→ ASSIGNMENT: Where the material below has a line containing "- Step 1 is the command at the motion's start", start repeating exactly, and keep going through the line containing "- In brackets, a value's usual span", with no other lines.

→ MATERIAL FOR THIS TASK:
------------------------------------

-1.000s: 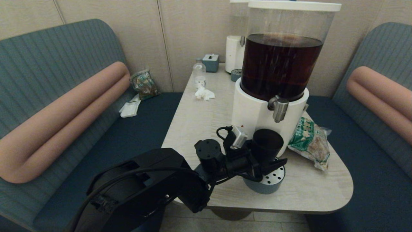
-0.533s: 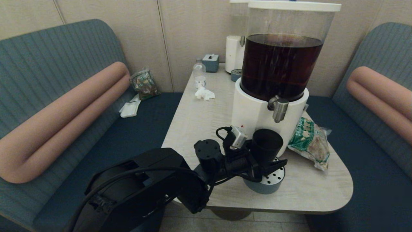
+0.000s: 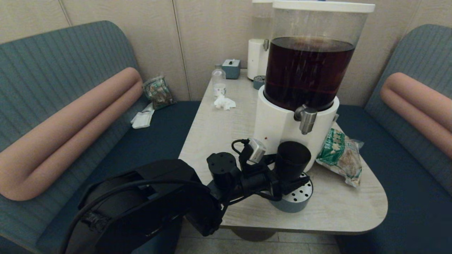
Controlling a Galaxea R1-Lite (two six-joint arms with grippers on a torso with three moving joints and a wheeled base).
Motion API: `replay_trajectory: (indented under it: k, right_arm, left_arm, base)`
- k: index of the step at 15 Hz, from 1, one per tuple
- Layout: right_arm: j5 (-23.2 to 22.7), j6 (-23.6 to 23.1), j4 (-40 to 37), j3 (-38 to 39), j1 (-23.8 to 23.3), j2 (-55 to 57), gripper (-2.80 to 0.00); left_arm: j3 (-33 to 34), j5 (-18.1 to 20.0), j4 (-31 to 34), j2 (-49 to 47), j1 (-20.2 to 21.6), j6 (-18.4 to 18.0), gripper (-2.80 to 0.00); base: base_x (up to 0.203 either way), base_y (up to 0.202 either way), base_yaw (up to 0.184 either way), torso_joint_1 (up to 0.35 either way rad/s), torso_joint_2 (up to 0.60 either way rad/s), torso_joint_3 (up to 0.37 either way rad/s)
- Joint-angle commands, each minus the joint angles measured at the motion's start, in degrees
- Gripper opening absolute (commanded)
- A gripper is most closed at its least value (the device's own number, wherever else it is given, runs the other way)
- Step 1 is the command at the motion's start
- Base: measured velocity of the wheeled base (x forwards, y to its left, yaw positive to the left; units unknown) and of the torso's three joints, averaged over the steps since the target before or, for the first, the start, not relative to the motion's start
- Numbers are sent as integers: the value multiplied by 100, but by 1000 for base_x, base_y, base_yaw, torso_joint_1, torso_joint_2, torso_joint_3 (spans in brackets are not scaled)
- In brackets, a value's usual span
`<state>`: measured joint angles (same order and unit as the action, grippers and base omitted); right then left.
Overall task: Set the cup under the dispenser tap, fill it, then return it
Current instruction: Place it under the water dispenser
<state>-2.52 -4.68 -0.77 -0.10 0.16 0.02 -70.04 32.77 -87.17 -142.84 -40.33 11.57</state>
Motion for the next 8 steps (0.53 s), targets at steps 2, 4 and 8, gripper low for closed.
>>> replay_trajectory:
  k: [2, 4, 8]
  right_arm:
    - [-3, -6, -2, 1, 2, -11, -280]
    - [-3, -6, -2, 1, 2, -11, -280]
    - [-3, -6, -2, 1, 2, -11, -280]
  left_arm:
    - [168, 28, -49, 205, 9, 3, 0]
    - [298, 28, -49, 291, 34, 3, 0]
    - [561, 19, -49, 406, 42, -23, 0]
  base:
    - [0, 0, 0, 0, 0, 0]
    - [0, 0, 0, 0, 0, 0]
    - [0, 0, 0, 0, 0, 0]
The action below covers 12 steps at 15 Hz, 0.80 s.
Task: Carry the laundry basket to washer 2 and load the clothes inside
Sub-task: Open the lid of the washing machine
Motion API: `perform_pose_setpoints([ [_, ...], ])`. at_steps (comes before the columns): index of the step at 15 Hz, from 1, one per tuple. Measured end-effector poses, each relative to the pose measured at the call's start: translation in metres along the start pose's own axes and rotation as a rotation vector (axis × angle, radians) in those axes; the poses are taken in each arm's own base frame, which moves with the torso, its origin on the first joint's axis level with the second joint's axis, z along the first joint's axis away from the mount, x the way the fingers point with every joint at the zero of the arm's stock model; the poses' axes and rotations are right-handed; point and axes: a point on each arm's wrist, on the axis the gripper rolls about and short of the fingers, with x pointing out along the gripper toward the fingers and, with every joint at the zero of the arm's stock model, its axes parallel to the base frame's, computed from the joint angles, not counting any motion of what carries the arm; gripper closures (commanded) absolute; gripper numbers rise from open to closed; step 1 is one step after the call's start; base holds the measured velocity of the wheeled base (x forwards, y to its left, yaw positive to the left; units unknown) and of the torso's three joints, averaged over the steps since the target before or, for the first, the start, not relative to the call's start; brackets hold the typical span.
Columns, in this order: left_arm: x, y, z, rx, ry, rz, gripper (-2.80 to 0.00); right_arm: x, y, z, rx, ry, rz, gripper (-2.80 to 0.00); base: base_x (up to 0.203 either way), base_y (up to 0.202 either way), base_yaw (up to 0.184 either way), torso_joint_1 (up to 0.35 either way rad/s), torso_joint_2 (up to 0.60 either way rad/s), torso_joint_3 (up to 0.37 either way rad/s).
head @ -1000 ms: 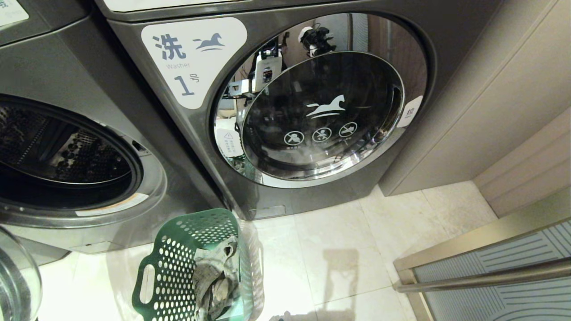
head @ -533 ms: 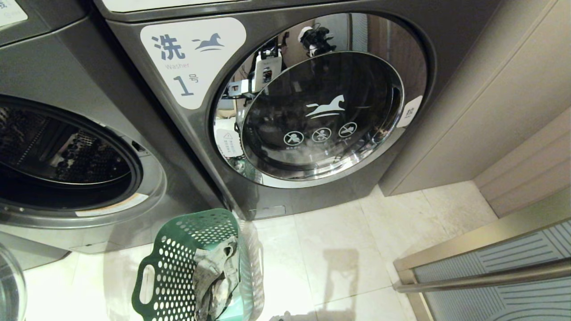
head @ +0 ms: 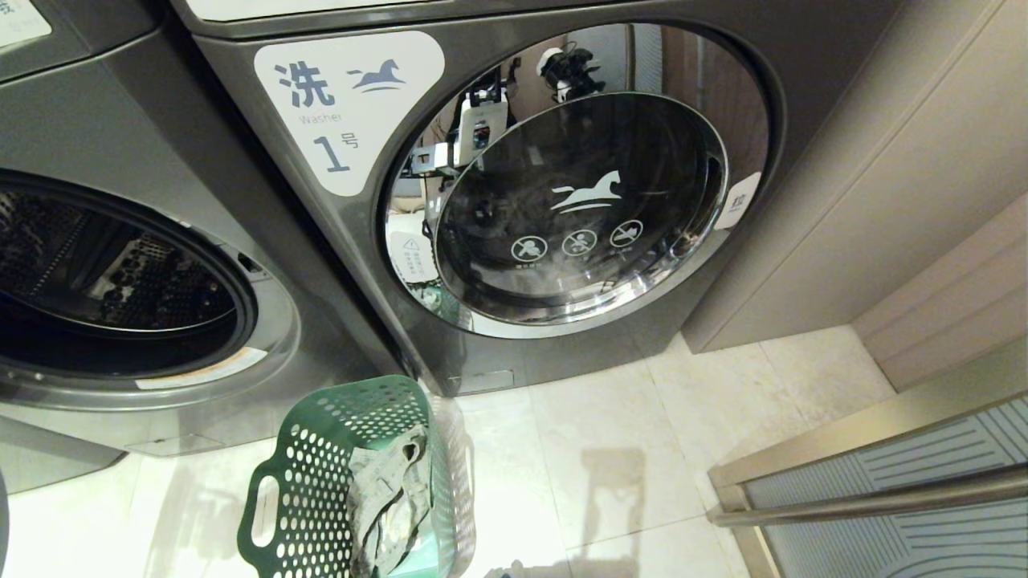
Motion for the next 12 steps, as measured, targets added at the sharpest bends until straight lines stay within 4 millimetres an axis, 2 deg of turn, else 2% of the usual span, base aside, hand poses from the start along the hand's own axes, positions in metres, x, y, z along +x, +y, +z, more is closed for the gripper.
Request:
perform_pose_setpoints([
  [4,0.016,0.008,-0.006,-0.005,0.012,0.022,0.00,0.000,0.000,0.000,0.000,0.000,0.000,0.00,0.000,0.000,0.000,0.000,0.00,0.000],
  [12,0.019,0.010,-0.012,-0.011,0.036,0.019,0.00,0.000,0.000,0.000,0.000,0.000,0.000,0.00,0.000,0.000,0.000,0.000,0.00,0.000],
])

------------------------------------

→ EXPECTED OUTPUT:
- Step 1 is the command at the motion's start
- Base: measured velocity of the wheeled base (x forwards, y to its left, yaw positive to the left; units unknown) and of the torso's three joints, averaged over the steps since the target before or, for the first, the start, not relative to the motion's start
- Numbers are sent as integers: the value multiplied by 100, but by 1000 for base_x, base_y, base_yaw, torso_joint_1, torso_joint_2, torso_joint_3 (spans in brackets are not scaled)
- In brackets, a value's usual span

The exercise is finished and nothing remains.